▶ _WHAT YOU HAVE TO DO_
Only lines that contain the word "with" are to be returned from the data below.

▶ _DATASET CONTENT_
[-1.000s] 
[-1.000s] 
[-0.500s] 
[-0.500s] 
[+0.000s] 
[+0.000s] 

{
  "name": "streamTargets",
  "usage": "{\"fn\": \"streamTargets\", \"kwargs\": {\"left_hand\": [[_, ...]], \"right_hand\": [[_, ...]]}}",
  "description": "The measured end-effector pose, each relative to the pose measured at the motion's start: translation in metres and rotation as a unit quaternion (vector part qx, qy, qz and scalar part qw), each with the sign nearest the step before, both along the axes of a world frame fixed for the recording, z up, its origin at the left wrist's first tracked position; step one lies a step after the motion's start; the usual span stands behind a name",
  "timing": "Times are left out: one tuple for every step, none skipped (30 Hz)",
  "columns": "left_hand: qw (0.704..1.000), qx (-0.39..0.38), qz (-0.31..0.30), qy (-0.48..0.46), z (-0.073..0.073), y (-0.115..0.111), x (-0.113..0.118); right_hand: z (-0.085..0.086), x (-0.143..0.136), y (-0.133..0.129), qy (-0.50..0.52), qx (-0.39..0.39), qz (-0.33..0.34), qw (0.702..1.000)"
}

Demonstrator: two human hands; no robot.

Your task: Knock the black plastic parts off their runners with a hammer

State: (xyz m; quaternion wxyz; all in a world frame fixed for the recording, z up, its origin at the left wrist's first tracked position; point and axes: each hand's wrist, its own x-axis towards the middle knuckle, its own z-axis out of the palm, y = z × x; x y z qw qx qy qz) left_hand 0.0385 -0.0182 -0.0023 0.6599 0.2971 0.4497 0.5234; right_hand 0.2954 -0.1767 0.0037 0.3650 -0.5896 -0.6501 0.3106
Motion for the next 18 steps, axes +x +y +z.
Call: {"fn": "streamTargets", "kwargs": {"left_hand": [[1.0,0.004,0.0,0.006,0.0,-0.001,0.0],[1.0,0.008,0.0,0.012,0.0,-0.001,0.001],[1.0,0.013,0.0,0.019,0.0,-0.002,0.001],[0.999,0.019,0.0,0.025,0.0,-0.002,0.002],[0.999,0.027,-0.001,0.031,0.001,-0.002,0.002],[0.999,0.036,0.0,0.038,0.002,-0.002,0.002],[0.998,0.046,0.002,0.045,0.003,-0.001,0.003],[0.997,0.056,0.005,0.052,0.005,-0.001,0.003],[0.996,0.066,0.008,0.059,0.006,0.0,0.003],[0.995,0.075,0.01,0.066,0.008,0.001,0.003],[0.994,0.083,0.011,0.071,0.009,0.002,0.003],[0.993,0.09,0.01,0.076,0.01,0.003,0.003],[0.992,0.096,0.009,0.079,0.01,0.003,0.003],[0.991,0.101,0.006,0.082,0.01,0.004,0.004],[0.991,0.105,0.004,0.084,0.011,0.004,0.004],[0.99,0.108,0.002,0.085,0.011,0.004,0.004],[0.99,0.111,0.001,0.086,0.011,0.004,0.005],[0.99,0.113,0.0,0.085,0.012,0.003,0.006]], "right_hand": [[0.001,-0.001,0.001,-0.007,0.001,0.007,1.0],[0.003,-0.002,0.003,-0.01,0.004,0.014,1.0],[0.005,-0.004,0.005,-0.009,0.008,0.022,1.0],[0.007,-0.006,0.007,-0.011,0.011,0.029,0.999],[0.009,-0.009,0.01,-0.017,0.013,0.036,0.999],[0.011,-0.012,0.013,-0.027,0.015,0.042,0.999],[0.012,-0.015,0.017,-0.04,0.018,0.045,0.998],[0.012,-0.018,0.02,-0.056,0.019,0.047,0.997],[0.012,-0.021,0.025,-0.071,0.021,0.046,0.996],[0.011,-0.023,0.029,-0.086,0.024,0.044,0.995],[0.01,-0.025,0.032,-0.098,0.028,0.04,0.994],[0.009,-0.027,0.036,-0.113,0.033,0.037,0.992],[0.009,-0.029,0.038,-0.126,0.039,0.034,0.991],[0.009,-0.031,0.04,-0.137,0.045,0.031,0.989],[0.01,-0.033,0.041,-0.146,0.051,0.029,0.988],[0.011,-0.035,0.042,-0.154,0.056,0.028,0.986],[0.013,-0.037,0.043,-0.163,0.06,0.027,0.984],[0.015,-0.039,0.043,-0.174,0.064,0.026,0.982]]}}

▶ _RESULT OF THIS EXERCISE_
  "description": "The measured end-effector pose, each relative to the pose measured at the motion's start: translation in metres and rotation as a unit quaternion (vector part qx, qy, qz and scalar part qw), each with the sign nearest the step before, both along the axes of a world frame fixed for the recording, z up, its origin at the left wrist's first tracked position; step one lies a step after the motion's start; the usual span stands behind a name",
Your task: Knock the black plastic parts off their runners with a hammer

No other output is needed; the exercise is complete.